▸ **Brief**
Copy each line of the data below with the word "that".

▸ **Record set**
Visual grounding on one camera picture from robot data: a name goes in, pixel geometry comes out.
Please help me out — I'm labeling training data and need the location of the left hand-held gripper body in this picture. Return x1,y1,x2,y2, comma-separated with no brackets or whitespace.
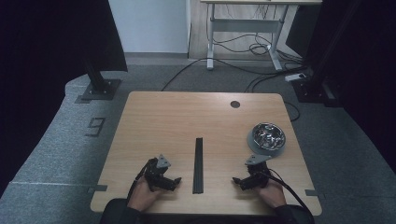
143,154,172,192

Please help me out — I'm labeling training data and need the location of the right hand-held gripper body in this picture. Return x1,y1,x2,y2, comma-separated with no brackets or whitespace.
245,154,274,189

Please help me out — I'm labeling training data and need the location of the row of black chopsticks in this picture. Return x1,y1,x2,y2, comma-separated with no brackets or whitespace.
192,137,205,195

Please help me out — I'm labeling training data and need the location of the shiny steel bowl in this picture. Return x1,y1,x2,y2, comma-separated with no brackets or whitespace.
251,121,287,152

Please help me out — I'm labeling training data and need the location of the person's left hand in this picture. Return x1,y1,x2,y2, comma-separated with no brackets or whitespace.
127,175,163,213

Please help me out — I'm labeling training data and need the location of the person's right hand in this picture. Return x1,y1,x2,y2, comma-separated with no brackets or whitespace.
256,178,288,209

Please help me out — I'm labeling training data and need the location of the round grey coaster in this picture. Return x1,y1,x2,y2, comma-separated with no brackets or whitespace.
247,126,287,157

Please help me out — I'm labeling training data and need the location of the black stand base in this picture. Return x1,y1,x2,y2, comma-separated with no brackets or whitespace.
80,57,122,102

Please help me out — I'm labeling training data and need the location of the black metal stand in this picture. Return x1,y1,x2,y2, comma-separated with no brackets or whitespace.
291,0,342,108

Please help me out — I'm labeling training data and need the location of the white power strip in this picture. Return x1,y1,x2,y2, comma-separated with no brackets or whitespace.
284,72,308,83

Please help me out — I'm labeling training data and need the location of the dark curtain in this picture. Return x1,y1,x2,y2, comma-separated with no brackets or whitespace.
0,0,129,197
306,0,396,175

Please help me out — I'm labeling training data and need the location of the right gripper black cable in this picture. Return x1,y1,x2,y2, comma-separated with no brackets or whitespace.
266,168,315,220

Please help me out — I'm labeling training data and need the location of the black looped floor cable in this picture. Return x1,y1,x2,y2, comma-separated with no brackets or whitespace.
282,101,302,123

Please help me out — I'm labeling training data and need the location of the long black floor cable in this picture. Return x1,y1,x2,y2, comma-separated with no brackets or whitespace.
161,57,307,93

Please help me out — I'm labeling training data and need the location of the tangle of black cables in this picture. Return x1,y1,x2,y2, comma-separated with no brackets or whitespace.
205,3,304,64

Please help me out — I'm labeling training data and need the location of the white desk frame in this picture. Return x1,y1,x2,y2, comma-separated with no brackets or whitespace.
200,0,323,72

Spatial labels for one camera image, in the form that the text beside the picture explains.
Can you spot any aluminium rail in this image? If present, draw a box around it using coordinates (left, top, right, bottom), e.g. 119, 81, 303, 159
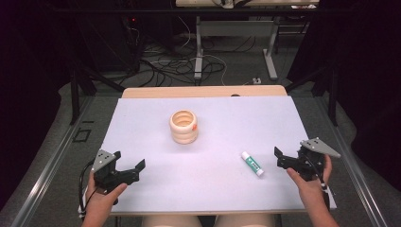
314, 96, 390, 227
9, 96, 96, 227

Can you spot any person's right hand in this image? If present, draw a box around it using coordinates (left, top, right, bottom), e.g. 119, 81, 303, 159
286, 155, 334, 201

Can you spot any white green glue stick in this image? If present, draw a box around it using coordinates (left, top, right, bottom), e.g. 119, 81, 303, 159
240, 150, 265, 177

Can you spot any white table mat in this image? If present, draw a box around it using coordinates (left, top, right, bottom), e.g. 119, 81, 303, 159
100, 96, 338, 216

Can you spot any tangle of black floor cables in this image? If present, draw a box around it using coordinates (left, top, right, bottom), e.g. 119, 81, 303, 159
126, 34, 257, 88

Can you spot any white metal frame desk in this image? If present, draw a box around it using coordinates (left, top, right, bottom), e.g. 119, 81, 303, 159
174, 0, 320, 81

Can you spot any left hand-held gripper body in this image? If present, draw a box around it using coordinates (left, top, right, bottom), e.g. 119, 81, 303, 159
91, 149, 128, 195

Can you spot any dark computer tower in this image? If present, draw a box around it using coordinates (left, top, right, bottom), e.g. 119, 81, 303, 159
94, 13, 145, 74

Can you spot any black metal stand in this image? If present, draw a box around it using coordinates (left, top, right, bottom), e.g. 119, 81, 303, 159
285, 61, 340, 128
68, 61, 127, 126

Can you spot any person's left hand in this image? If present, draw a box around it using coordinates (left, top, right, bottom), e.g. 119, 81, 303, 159
85, 172, 129, 208

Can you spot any person's right leg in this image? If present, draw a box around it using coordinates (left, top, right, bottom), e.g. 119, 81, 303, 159
213, 214, 276, 227

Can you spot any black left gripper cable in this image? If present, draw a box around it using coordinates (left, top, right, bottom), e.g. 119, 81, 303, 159
78, 160, 96, 220

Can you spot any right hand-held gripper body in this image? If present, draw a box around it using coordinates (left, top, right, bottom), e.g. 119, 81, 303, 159
296, 136, 341, 183

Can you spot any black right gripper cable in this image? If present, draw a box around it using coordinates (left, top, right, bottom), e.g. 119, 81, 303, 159
306, 155, 331, 211

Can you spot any person's leg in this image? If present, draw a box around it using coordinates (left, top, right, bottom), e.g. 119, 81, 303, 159
213, 214, 276, 227
141, 214, 203, 227

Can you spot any dark curtain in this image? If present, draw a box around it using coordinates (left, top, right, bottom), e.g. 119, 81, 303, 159
288, 0, 401, 192
0, 0, 79, 211

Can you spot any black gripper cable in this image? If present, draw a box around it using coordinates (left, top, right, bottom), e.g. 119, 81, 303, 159
306, 155, 331, 211
78, 160, 96, 220

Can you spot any cream ribbed pen holder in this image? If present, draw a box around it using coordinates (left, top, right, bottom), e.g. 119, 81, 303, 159
168, 109, 200, 146

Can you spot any white floor cable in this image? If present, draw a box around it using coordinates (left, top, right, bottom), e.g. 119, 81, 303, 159
177, 15, 229, 87

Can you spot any person's left leg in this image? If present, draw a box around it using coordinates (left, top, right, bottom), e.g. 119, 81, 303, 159
141, 214, 203, 227

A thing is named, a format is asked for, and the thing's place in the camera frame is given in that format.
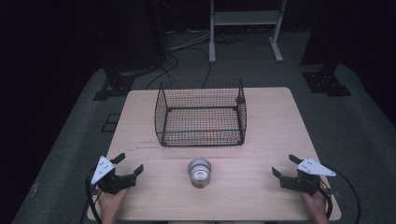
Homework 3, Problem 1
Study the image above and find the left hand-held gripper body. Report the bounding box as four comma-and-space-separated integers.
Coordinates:
91, 156, 138, 195

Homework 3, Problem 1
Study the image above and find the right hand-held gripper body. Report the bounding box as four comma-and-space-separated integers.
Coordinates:
279, 157, 337, 197

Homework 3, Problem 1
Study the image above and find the clear glass cup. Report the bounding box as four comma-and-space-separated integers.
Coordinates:
187, 157, 212, 189

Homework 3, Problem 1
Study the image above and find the black wire mesh basket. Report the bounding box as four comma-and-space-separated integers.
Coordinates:
154, 78, 248, 147

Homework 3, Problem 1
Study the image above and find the person's left hand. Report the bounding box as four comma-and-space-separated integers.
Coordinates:
98, 188, 130, 224

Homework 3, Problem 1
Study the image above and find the person's right hand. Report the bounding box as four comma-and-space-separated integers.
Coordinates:
300, 189, 329, 224

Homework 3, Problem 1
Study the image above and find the black floor tape rectangle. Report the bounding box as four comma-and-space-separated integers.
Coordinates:
100, 113, 121, 133

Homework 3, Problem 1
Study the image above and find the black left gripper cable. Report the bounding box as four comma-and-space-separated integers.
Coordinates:
81, 166, 104, 224

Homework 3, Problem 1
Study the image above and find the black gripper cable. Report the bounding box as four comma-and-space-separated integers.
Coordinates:
317, 163, 362, 224
81, 166, 104, 224

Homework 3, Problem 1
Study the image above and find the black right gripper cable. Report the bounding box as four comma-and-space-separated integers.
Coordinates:
317, 163, 362, 224

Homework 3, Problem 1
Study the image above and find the black stand base plate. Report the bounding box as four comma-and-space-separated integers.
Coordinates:
92, 73, 135, 102
302, 70, 353, 97

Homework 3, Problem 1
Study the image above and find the black floor cable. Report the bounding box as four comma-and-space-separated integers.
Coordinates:
145, 46, 213, 91

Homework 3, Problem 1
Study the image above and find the white floor cable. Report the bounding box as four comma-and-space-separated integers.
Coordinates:
166, 29, 213, 52

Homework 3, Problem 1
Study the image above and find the white metal stand frame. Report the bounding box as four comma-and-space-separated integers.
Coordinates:
208, 0, 288, 64

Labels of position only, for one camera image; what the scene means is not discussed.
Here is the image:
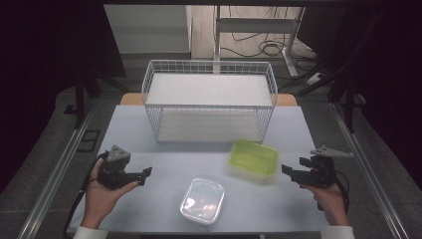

▸ **Problem solution**
Spatial labels for one camera image, in the form that the text beside the picture explains.
A thing is named, a format is asked for, and the thing's place in the camera frame is given in that format.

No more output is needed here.